La ligature des extrémités collantes nécessite moins d'ADN
Bien que l'ADN à bouts de bâtons ait plus de facilité à se retrouver en raison de leur «caractère collant», ni les bouts collants ni les bouts émoussés ne peuvent se fondre en un morceau continu d'ADN. La formation d'un morceau continu d'ADN complètement lié nécessite une enzyme appelée ligase. Les ligases connectent les dorsales des nucléotides aux extrémités collantes ou franches, ce qui donne une chaîne continue de nucléotides. Les extrémités collantes se trouvant plus rapidement en raison de leur attrait, le processus de ligature nécessite moins d’ADN humain et moins d’ADN plasmidique. Les extrémités franches de l'ADN et des plasmides ont moins de chances de se retrouver. Par conséquent, la ligature des extrémités franches nécessite que davantage d'ADN soit introduit dans le tube à essai.

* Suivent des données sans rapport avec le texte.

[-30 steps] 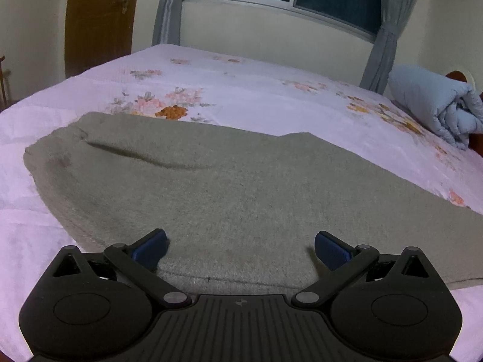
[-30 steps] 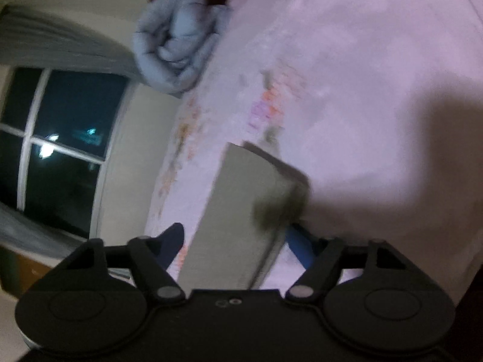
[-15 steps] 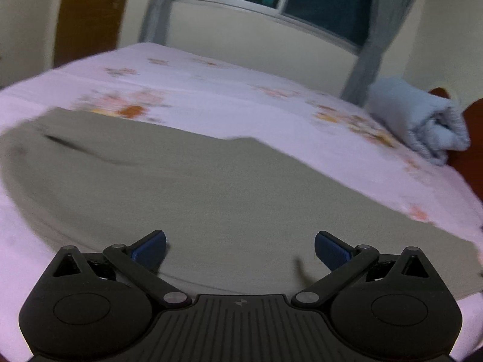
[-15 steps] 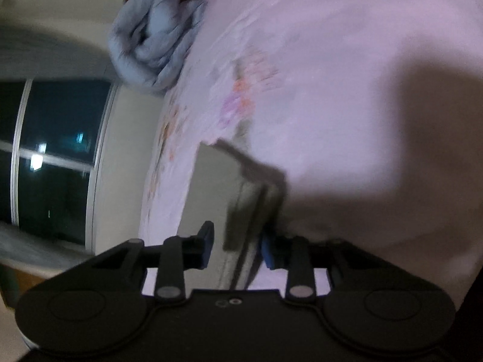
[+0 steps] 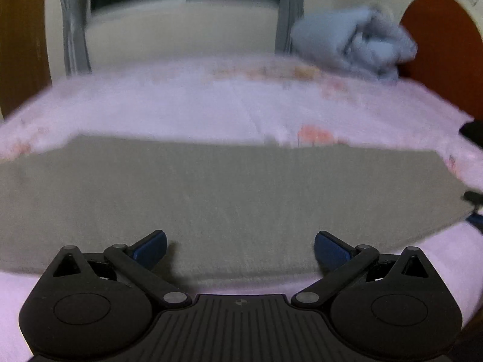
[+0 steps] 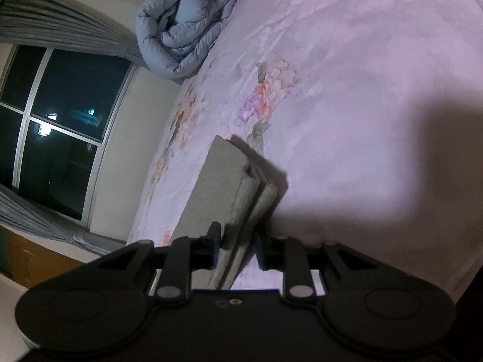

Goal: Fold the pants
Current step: 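Grasp the folded pants edge with the right tool and lift it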

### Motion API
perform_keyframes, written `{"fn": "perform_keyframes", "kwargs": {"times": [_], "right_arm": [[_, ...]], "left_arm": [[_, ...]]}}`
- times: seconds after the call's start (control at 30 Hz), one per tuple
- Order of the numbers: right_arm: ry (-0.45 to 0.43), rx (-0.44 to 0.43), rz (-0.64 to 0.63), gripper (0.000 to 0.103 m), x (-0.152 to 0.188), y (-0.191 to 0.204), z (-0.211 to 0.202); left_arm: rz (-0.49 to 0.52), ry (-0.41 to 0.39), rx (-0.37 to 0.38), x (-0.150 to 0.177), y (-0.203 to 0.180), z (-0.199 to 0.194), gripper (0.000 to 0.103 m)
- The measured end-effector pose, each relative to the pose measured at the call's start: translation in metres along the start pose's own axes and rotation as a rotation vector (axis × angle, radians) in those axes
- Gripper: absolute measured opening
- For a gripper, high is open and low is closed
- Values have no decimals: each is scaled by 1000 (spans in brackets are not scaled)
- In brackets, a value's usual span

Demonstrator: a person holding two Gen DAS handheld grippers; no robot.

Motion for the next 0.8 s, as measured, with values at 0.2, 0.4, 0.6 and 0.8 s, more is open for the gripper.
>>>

Différentes enzymes peuvent donner la même extrémité collante
Les sites de restriction sont situés dans tout le génome des organismes, mais ne sont pas espacés de manière égale. Dans les plasmides, ils peuvent être modifiés pour être situés les uns à côté des autres. Les scientifiques qui souhaitent découper un fragment d’ADN humain dans le génome humain doivent trouver les sites de restriction situés à l’avant et à l’arrière de la région du fragment. En plus de garantir qu'un fragment d'ADN est inséré dans la bonne direction, différentes enzymes d'extrémité collante peuvent créer la même extrémité collante, même si elles reconnaissent différentes séquences de restriction. Par exemple, BamHI, BglII et Sau3A ont des séquences de reconnaissance différentes mais produisent la même extrémité collante GATC. Cela augmente la probabilité qu'il y ait des sites de restriction aux extrémités collantes qui encadrent le gène d'intérêt humain.